REQUIREMENT: Determine how many lines in the following listing include "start". Respond with that number only.

SUPPLIED DATA:
»»
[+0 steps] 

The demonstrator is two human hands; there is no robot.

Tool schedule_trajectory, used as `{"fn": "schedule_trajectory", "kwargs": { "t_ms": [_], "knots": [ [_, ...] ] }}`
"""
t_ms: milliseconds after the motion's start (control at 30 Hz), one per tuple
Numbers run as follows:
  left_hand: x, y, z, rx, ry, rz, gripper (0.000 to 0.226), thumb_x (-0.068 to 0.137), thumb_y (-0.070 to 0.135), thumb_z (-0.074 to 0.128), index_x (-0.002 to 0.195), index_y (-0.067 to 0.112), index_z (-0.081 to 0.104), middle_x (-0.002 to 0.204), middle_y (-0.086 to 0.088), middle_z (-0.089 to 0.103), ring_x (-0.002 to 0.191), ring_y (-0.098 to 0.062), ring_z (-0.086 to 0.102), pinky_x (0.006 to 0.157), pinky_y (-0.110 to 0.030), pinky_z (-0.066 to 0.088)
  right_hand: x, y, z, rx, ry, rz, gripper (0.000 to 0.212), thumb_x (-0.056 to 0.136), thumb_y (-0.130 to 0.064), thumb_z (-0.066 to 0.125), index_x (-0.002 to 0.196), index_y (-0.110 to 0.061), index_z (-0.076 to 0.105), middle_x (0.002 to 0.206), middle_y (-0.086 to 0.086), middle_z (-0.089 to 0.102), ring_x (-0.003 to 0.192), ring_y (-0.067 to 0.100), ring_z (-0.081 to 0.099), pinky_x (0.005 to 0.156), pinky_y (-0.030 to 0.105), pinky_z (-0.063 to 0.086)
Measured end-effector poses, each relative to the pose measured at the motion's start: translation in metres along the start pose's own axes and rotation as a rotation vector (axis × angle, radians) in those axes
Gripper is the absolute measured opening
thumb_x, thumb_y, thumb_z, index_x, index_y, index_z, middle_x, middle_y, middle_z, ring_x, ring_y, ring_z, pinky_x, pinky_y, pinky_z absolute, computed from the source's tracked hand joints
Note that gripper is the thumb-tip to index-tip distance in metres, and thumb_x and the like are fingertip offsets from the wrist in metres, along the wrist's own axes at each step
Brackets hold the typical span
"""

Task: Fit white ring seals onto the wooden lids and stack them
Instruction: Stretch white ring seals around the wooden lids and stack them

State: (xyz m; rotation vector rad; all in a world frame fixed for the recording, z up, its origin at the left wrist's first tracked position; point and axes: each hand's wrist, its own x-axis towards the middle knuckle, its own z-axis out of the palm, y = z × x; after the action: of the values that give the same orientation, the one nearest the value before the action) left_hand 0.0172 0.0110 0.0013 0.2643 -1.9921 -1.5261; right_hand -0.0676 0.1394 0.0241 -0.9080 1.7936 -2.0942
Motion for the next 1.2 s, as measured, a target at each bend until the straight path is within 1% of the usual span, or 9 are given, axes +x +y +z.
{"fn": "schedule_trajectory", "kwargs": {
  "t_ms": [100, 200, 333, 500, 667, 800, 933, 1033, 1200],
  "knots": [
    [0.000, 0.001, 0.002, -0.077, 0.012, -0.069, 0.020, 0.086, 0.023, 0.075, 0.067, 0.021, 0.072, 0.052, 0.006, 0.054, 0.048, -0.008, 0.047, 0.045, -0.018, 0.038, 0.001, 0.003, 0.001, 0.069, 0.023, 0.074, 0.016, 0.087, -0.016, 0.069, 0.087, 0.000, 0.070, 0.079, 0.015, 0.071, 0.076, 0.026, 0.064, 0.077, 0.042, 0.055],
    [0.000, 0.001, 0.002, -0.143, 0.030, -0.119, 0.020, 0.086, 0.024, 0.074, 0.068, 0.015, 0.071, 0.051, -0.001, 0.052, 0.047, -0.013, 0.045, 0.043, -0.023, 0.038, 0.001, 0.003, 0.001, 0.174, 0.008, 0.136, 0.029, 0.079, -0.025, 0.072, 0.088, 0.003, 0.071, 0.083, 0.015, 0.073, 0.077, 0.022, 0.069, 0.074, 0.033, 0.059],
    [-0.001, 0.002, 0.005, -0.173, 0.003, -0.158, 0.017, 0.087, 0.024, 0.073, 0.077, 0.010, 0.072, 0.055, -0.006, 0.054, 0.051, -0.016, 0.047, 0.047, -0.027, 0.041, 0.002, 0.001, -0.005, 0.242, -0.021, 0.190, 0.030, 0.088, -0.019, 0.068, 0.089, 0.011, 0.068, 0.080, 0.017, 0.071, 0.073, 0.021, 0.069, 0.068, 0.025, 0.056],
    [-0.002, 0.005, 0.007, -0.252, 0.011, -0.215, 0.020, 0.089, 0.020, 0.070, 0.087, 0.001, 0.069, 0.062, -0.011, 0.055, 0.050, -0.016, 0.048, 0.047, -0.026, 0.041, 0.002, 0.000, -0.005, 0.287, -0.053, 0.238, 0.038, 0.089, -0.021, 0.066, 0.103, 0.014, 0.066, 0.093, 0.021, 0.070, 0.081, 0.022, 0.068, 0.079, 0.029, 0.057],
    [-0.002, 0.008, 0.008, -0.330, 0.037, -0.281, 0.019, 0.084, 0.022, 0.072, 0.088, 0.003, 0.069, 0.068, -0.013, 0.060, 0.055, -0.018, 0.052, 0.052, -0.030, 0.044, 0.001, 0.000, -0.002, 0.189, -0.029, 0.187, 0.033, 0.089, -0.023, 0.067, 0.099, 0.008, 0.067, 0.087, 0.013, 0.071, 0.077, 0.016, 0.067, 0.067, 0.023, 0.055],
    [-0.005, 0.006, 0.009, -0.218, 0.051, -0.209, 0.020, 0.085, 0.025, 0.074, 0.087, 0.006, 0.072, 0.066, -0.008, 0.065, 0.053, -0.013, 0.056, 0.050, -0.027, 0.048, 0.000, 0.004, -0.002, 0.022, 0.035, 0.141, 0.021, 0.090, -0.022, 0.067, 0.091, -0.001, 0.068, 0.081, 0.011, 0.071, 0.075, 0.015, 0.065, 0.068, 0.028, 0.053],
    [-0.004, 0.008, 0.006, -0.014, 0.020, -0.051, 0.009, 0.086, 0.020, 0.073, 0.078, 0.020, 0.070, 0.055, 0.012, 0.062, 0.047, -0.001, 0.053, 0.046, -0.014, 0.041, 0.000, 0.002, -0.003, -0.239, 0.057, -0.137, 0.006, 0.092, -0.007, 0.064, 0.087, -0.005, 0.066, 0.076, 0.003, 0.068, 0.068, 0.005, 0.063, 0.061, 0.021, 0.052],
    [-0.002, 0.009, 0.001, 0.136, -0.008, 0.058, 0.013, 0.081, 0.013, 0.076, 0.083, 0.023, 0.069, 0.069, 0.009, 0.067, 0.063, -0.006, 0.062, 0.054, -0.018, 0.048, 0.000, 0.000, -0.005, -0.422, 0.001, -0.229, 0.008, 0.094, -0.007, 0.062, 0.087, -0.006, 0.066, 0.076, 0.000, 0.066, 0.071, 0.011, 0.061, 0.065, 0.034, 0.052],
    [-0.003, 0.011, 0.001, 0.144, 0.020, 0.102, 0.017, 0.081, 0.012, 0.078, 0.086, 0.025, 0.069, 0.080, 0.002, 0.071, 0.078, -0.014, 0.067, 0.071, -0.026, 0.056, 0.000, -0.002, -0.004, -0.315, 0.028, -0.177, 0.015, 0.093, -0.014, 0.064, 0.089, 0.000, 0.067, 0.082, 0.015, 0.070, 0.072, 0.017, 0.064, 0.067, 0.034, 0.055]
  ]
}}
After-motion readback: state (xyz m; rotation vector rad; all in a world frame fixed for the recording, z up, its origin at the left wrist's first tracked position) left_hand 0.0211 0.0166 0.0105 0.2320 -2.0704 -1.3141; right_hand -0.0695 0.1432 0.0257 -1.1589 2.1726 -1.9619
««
RESULT OF THIS EXERCISE: 2